**Task to carry out**
With the material below, print exactly the lines between the line holding "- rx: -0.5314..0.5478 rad" and the line holding "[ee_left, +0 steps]", inclusive. Add nothing else.

**Exercise inputs**
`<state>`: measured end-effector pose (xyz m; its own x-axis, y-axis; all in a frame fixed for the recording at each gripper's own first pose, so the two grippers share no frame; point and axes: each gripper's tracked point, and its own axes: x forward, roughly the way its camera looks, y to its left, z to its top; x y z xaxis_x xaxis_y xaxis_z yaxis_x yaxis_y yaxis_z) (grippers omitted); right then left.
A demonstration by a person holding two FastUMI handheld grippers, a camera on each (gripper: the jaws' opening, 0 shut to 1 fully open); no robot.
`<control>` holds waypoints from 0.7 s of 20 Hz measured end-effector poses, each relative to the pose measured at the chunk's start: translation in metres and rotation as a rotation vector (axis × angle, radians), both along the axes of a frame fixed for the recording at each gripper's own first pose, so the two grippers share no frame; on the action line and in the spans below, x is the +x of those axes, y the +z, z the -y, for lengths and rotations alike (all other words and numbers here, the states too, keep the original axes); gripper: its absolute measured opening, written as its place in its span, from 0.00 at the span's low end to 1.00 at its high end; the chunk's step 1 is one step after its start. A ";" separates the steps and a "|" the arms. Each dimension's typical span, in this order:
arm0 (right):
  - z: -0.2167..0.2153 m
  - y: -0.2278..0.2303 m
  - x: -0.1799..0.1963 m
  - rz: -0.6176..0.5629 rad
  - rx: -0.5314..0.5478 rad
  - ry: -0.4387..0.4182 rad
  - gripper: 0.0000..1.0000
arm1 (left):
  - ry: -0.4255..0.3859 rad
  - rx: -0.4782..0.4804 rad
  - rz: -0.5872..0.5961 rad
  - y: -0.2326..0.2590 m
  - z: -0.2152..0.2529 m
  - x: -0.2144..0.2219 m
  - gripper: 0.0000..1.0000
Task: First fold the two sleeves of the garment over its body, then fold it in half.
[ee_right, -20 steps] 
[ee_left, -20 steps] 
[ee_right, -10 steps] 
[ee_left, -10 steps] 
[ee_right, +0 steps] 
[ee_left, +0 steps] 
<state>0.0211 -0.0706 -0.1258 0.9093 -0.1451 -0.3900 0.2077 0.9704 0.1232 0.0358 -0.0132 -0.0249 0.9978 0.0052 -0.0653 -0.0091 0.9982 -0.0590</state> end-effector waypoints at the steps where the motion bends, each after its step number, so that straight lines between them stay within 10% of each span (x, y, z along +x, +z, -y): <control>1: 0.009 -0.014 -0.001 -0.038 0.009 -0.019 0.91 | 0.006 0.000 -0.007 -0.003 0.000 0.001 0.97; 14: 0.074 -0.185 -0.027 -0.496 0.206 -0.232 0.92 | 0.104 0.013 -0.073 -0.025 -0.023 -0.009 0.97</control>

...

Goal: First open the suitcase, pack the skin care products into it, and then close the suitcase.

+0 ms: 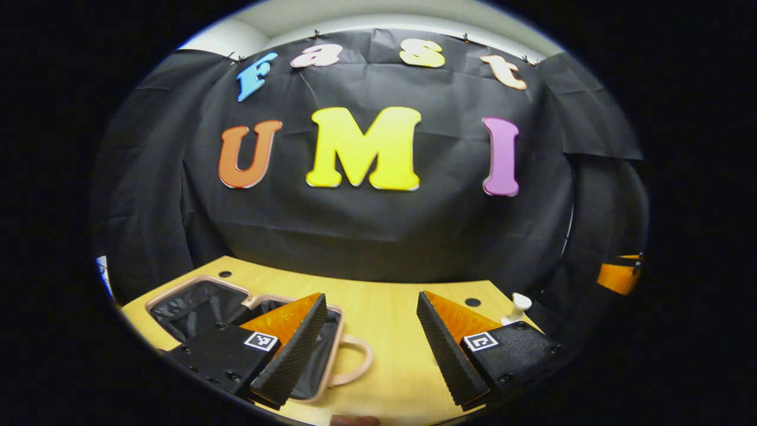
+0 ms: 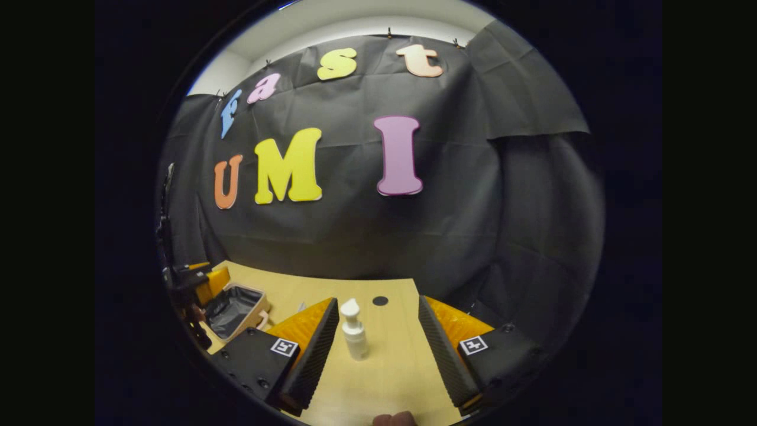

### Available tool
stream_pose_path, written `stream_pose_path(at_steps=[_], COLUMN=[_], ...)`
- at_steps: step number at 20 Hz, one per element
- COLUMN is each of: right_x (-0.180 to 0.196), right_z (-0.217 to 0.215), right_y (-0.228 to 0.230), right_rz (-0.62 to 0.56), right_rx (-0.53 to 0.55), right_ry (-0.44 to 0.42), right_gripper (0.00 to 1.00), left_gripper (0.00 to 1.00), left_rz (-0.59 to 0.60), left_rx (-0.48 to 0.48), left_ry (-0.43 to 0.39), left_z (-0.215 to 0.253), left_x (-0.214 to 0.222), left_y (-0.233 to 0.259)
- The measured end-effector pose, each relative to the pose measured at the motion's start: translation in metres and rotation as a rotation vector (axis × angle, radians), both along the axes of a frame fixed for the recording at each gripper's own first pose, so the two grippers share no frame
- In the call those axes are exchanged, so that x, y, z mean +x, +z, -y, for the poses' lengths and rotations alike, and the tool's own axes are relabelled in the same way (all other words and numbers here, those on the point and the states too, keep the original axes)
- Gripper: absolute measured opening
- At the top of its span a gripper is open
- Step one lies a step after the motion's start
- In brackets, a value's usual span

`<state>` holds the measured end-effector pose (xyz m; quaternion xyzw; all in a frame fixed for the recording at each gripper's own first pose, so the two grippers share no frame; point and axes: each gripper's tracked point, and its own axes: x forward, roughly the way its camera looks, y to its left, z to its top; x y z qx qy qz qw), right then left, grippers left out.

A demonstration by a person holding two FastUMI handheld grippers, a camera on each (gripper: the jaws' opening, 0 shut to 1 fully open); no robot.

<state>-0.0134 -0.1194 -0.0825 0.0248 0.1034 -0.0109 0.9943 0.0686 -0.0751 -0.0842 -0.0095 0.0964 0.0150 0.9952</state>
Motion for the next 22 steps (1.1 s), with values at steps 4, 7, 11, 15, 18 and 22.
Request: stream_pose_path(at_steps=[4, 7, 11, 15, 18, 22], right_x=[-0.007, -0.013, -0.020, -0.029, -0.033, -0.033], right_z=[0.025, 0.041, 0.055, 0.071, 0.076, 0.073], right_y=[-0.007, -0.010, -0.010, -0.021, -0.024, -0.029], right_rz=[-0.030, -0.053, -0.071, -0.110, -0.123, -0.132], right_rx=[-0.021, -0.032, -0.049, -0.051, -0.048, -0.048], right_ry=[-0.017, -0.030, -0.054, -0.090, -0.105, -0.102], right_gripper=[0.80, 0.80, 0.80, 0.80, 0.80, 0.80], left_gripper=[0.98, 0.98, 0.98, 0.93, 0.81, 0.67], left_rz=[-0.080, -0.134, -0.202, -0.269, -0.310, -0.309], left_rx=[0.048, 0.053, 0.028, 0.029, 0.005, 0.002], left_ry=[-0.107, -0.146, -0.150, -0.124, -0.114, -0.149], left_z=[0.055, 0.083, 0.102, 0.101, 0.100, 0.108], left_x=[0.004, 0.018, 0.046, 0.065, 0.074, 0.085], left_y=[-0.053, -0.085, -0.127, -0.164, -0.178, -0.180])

**Written answer**
  - rx: -0.5314..0.5478 rad
  - ry: -0.4387..0.4182 rad
  - gripper: 0.0000..1.0000
arm1 (left):
  - ry: -0.4255..0.3859 rad
  - rx: -0.4782..0.4804 rad
  - rz: -0.5872..0.5961 rad
  - y: -0.2326..0.2590 m
  - z: -0.2152..0.2529 m
  - x: -0.2144..0.2219 m
  - gripper: 0.0000..1.0000
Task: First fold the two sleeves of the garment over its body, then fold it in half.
[ee_right, -20 steps] 
[ee_left, -20 steps] 
[ee_right, -10 steps] 
[ee_left, -10 steps] 
[ee_right, +0 steps] 
[ee_left, +0 steps] 

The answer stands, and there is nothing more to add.